Kangeelu or Kangilu is a traditional folk dance from Udupi and Dakshina Kannada region in the South Indian state of Karnataka. It is a spiritual dance performed on the full moon day in Mai month of Tulu calendar. It is believed to keep away disease, evil spirits, and other negative energy and serves to foster peace, harmony, and a community spirit. The dance is performed as a part of a seven day Kangilu Kunitha to propitiate the goddess Khadgeshwari and Koragajja, a spirit considered as a form of god Shiva.

== Etymology ==
In Tulu language, Kang means coconut derived from ancient Kangu. The dancers collect the top tender growth of the coconut tree and cover themselves along with dresses made of coconut or palm leaves.

== Background ==
It is a spiritual dance performed on the full moon day in Mai month of Tulu calendar, corresponding to March in the Gregorian calendar. The dance is generally performed by the mundaala community living in Udupi and Dakshina Kannada. The dance is conducted as a part of a seven day Kangilu Kunitha, to propitiate the goddess Khadgeshwari. It is performed by men in Dakshina Kannada while women perform the same in Udupi region. The dance ritual is conducted to send the evil forces out of the village and for the general well-being of the people and cattle, protection from diseases and for a bountiful harvest. As per beliefs, Koragajja, a form of god Shiva is invoked through the spiritual dance to end diseases. Koragajja is considered to be one of the most powerful and sacred spirits to whom people pray and promise to provide offerings when they face danger or when certain wishes needs to be fulfilled.

== Practice ==
There are 5 to 12 members in each group and the dancers dress and decorate themselves similarly and stand in a circle. The dancers wear heavy and colorful dresses as well as face paint.
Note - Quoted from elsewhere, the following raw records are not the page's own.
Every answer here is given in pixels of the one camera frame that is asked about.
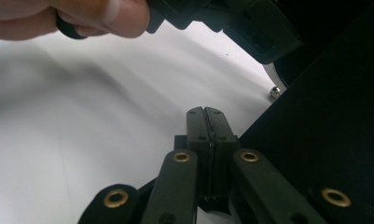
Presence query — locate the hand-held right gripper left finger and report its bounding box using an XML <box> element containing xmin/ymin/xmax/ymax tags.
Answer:
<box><xmin>186</xmin><ymin>105</ymin><xmax>213</xmax><ymax>200</ymax></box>

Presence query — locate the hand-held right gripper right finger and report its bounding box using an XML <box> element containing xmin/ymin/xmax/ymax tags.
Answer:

They dance to the sound produced by the beats of instruments such as Kaase or Dholu. In the center of the circle, four singers wearing bells sing folk songs and the rest of the dance troupe dance to the tune of the songs. The traditional song played is called the Karungilo and at the end of the dance, a song called Aati Kalenje is performed. Amidst the dancing, a dancer appears wearing a mask and black paint smeared across the body imitating the spirit god Koragajja and dances in a unique way to draw the attention of the people. Other people surrounding the dances make noises and make Koo sounds.

The dancers dance in the morning and visit designated houses of the community in the night to collect alms, mainly grains and other offerings. With the collected grains, they get together and prepare a communal feast. Sometimes, after the dance ends, people cook coconuts and rice outside their homes. The ceremonial food is offered to the goddess Khadgeshwari, whose wooden statue is taken on procession to the outskirts of the village. Post the same, they remove their costumes and dip the palm leaves in the village tank. The food is then enjoyed by the community.